ROAM-e, la selfie stick volante

ROAM-e, una foto "al volo" con la selfie stick volante

Quando la mania da selfie si porta a un livello successivo
ROAM-e, una foto "al volo" con la selfie stick volante FASTWEB S.p.A.

Pare non ci sia limite all'ossessione da selfie dell'essere umano. Dopo tutto, è storia proprio di questa settimana, quella del passeggero inglese che ha pensato bene di farsi una selfie con il dirottatore.

Quindi sì, sentivamo il bisogno di una selfie stick volante. Sapevamo che era solo questione di tempo, ma finalmente è realtà. Costruita da un'azienda tecnologica australiana, la IoT Group, la ROAM-e sarà in preordine dalla prima settimana di aprile 2016 e potrà essere spedita in tutto il mondo da giugno. Secondo quanto dichiarato da Ian Duffell, direttore esecutivo della IoT Group, la vision dell'azienda era quella di produrre una "selfie stick sotto steroidi".

"Il problema delle selfie stick" ha spiegato a Mashable Australia, "è il vincolo della lunghezza della stessa. Quindi abbiamo pensato: facciamo in modo da prendere alla lettera la frase 'una foto al volo'"

Dopo averla associata al proprio smartphone, la bi-elica ROAM-e può essere programmata per utilizzare il riconoscimento facciale e seguire l'utente fino a una distanza di circa 25 metri. Può scattare semplici foto, immagini panoramiche a 360 gradi o realizzare streaming video di 20 minuti di volo. Stando al sito ufficiale, il dispositivo è provvisto di un sensore CMOS da 5 megapixel e un processore Quad Core ARM Cortex A7.

Un'altra caratteristica importante è che le due eliche possono essere richiuse, in modo da occupare meno spazio possibile ed essere trasportate in una piccola borsa o in tasca. "L'abbiamo modellata in modo che non fosse più grande di una bottiglietta d'acqua da 600 ml", ha spiegato lo stesso Duffell.

L'azienda sta cercando di tracciare una linea tra i comuni droni e la ROAM-e: "Sappiamo tutti che i droni volano ovunque e fanno foto, ma a meno che non siano stati costruiti su misura in base ai propri spazi, si ascrivono a un'altra categoria" ha spiegato Duffell.
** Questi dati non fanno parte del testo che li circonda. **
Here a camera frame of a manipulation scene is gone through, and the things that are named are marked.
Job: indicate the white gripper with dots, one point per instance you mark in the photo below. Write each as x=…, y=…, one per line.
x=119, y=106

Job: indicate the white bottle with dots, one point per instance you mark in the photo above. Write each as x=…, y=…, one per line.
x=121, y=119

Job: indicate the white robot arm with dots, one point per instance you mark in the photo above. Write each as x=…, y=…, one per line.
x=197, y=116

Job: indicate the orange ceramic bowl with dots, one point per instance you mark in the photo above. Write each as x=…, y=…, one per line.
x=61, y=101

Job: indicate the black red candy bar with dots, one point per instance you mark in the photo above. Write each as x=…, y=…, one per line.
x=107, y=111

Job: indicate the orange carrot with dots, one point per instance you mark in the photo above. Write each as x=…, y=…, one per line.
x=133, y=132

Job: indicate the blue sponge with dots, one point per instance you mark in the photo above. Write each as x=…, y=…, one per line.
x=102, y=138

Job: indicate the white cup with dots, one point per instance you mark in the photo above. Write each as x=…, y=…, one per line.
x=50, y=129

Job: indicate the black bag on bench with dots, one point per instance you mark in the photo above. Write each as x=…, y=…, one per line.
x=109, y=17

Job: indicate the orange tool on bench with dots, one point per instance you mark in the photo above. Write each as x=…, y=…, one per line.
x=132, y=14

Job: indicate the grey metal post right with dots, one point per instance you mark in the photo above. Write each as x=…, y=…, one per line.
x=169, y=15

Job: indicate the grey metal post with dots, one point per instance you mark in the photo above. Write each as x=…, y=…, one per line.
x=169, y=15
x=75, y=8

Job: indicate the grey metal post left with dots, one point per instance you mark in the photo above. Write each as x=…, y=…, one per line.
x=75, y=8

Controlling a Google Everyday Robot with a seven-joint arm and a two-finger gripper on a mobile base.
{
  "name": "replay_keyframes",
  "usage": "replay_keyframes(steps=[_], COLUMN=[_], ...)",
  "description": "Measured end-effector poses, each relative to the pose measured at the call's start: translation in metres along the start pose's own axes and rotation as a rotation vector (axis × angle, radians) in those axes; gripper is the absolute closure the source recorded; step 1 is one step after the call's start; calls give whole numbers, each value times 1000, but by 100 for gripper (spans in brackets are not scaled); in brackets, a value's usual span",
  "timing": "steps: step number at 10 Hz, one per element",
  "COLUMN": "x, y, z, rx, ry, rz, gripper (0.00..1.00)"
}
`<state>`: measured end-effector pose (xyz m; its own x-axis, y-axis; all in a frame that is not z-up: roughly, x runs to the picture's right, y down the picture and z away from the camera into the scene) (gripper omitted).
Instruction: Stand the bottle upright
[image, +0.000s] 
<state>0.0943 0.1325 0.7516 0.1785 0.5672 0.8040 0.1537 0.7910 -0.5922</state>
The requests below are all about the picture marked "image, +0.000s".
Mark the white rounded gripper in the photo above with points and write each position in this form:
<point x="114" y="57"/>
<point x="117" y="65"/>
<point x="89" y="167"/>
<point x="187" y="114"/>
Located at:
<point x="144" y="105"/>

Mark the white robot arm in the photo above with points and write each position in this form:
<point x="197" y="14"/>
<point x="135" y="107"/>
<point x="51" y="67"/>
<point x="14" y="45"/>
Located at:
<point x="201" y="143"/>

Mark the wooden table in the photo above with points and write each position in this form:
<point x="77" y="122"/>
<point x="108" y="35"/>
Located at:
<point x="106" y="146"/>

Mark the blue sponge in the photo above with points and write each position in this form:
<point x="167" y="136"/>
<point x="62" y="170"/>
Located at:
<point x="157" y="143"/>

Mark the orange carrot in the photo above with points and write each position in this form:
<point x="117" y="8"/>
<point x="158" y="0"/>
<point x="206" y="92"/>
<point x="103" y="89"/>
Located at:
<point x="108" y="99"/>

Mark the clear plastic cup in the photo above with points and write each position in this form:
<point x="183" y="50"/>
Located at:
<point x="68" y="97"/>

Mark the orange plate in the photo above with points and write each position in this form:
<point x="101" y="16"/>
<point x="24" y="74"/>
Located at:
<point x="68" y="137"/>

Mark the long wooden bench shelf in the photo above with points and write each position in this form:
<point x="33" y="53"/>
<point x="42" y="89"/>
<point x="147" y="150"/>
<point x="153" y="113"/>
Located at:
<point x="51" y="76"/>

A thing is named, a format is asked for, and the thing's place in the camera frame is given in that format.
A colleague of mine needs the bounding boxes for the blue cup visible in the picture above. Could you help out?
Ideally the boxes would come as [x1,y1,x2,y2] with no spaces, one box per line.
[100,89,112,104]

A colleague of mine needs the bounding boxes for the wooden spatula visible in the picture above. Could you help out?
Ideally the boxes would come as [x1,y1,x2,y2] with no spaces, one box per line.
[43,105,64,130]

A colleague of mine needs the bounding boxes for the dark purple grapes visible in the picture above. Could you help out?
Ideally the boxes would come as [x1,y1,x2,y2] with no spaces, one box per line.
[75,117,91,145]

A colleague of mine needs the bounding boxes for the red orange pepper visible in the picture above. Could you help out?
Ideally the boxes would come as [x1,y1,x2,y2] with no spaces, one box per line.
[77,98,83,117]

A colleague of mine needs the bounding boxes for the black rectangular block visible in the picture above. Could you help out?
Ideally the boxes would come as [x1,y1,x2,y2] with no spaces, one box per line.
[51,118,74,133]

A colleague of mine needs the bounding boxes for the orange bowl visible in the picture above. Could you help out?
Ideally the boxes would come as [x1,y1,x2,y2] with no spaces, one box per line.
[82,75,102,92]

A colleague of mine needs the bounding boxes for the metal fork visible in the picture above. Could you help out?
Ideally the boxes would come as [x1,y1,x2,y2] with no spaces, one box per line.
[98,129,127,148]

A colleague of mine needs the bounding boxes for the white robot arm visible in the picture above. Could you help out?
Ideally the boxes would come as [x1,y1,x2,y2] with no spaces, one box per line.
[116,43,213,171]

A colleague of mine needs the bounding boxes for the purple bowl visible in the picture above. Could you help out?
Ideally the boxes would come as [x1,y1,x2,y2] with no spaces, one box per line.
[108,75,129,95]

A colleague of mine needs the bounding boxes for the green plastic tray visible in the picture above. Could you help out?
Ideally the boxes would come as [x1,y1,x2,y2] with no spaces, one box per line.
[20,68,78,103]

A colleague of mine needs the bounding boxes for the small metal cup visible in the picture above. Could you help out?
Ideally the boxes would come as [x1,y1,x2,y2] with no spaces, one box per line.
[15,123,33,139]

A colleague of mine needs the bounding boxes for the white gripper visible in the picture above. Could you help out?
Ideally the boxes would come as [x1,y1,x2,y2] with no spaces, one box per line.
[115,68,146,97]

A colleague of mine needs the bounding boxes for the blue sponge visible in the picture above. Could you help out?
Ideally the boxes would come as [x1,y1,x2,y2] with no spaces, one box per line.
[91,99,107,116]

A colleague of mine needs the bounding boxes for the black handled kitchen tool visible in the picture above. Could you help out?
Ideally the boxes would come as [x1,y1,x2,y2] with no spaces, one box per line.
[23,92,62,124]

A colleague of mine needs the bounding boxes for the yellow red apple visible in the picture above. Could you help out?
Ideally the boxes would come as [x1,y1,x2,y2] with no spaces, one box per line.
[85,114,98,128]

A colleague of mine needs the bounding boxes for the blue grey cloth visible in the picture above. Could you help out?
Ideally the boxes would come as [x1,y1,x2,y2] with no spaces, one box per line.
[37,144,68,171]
Il principale competitor di ROAM-e è la Lily Camera (anch'essa non definita un drone, ma una "fotocamera volante"), ma la differenza sta tutta nel prezzo. Se il dispositivo della IoT Group costerà circa 350 Dollari australiani, la Lily Camera ne costa 1175.

IoT Group, inoltre, ha aggiunto al ROAM-e una serie di funzionalità aggiuntive. Ad esempio, sul software associato sullo smartphone, sarà possibile inserire un pin su una app mappe, in modo che il dispositivo non si perda e riesca a tornare indietro.

Duffell spera che "un domani i maniaci di foto possano farsi una ROAM-e, anziché una selfie. Anzi, vi faremo sapere se utilizzeremo questo termine, quando i primi dispositivi saranno sul mercato".